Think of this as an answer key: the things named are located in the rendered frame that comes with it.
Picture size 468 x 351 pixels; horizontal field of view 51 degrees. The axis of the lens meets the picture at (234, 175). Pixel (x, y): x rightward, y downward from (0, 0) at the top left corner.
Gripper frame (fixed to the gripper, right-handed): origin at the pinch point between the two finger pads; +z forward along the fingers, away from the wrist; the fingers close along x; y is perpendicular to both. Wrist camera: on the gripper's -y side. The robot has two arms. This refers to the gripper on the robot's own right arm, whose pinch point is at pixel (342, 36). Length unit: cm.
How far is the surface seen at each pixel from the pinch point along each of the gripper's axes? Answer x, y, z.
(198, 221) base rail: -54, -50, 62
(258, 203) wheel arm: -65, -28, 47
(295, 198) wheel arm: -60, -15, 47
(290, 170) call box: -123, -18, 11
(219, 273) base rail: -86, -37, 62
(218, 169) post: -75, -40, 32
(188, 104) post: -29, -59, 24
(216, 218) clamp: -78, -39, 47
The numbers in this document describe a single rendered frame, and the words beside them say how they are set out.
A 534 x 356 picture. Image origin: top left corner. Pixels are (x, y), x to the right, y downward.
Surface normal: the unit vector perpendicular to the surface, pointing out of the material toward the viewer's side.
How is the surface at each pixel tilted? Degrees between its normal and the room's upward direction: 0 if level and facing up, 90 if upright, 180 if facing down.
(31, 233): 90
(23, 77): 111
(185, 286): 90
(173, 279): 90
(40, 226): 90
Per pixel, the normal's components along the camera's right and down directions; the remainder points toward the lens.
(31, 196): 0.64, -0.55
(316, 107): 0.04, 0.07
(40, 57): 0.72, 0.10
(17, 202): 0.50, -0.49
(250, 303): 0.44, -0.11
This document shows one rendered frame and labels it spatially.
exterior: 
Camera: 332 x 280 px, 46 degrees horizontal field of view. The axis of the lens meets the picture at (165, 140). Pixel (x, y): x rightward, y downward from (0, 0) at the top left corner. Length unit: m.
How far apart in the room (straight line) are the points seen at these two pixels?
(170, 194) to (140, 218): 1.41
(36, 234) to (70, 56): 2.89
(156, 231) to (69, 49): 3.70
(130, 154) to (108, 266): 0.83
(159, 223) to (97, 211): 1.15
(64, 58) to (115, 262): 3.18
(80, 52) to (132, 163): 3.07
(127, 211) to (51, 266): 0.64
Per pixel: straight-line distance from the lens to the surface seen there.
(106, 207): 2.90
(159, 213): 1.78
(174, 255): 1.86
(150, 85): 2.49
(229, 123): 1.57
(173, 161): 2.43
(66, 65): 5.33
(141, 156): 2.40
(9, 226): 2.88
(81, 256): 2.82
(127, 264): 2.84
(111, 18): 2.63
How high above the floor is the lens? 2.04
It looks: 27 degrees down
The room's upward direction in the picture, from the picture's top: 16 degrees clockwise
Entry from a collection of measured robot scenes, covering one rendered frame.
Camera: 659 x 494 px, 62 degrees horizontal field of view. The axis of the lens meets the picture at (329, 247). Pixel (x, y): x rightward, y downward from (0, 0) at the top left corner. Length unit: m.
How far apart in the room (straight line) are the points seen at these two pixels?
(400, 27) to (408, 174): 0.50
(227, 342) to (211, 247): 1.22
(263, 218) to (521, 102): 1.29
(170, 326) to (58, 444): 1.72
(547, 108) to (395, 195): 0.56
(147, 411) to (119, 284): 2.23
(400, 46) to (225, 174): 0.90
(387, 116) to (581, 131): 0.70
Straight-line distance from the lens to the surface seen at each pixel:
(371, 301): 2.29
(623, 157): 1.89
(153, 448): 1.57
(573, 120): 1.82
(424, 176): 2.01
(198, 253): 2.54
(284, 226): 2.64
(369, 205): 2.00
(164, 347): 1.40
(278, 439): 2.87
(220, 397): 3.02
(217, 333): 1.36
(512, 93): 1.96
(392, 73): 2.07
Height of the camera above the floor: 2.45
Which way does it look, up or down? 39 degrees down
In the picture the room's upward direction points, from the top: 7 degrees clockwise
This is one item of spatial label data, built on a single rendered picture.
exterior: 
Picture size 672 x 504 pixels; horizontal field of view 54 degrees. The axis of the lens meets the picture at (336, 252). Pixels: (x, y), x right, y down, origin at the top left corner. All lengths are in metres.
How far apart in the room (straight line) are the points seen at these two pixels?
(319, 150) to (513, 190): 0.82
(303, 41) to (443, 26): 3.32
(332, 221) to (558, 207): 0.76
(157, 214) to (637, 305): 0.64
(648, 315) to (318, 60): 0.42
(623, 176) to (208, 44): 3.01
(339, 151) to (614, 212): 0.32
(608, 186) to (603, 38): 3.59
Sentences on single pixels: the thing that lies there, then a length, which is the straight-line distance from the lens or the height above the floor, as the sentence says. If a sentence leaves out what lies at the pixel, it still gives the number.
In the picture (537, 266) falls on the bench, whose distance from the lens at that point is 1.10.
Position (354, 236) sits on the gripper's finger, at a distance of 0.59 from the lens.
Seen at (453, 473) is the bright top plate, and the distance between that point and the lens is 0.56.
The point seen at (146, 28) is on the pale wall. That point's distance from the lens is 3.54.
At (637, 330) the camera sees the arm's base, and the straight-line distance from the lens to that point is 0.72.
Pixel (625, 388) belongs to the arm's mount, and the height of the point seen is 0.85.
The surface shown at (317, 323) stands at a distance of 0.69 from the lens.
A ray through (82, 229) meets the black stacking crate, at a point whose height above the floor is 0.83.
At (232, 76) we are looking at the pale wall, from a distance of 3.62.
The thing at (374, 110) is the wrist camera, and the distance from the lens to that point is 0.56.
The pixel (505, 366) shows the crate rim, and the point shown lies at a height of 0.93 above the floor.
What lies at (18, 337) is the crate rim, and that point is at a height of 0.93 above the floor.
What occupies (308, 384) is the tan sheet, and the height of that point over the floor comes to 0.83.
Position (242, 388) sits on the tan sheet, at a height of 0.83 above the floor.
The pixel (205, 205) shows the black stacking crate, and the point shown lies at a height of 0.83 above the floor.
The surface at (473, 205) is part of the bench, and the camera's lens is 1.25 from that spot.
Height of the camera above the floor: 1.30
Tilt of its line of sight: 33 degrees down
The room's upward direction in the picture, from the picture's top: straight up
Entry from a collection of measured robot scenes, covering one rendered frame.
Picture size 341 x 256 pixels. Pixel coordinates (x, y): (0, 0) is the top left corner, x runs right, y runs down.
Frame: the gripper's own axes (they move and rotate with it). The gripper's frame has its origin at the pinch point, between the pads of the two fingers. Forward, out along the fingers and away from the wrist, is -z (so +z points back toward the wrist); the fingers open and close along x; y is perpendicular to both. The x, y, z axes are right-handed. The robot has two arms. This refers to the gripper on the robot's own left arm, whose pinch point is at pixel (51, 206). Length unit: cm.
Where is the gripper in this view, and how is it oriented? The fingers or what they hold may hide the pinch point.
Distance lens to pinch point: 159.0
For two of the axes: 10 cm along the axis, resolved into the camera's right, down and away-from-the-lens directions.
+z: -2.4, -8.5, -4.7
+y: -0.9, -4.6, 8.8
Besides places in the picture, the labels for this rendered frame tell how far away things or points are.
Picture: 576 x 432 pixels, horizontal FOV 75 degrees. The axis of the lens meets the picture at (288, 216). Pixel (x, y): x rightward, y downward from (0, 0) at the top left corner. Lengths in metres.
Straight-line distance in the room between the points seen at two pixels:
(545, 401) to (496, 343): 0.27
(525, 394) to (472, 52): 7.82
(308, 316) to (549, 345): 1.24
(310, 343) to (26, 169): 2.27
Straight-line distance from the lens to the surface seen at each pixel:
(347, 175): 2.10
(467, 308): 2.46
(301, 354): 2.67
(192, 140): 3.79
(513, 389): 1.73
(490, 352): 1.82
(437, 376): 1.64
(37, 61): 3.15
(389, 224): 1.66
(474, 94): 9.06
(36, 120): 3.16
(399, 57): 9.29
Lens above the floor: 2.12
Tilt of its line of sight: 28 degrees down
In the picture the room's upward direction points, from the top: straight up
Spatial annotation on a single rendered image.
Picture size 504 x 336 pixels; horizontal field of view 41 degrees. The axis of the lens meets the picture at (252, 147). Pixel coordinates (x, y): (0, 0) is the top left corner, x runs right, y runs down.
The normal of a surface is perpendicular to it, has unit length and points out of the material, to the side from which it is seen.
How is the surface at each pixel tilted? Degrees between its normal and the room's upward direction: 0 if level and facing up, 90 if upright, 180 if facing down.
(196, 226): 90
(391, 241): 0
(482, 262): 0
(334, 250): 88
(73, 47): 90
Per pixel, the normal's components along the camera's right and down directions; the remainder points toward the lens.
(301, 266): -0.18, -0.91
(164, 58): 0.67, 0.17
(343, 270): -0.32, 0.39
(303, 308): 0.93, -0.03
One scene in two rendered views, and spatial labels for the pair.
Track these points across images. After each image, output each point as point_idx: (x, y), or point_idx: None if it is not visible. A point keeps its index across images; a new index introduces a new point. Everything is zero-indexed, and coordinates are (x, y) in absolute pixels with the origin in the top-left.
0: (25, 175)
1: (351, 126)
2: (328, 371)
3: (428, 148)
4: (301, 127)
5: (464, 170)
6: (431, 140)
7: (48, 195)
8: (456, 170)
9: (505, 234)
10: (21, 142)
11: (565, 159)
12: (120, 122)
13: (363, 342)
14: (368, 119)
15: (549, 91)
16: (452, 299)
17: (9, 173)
--------------------------------------------------
[ACTIVITY]
Given the data above, transcribe exactly the lines from the one containing "(170, 194) to (140, 218): 1.41" down to the one containing "(106, 207): 2.90", and no others.

[EXPECTED ANSWER]
(170, 194) to (140, 218): 1.41
(36, 234) to (70, 56): 2.89
(156, 231) to (69, 49): 3.70
(130, 154) to (108, 266): 0.83
(159, 223) to (97, 211): 1.15
(64, 58) to (115, 262): 3.18
(80, 52) to (132, 163): 3.07
(127, 211) to (51, 266): 0.64
Per pixel: straight-line distance from the lens to the surface seen there.
(106, 207): 2.90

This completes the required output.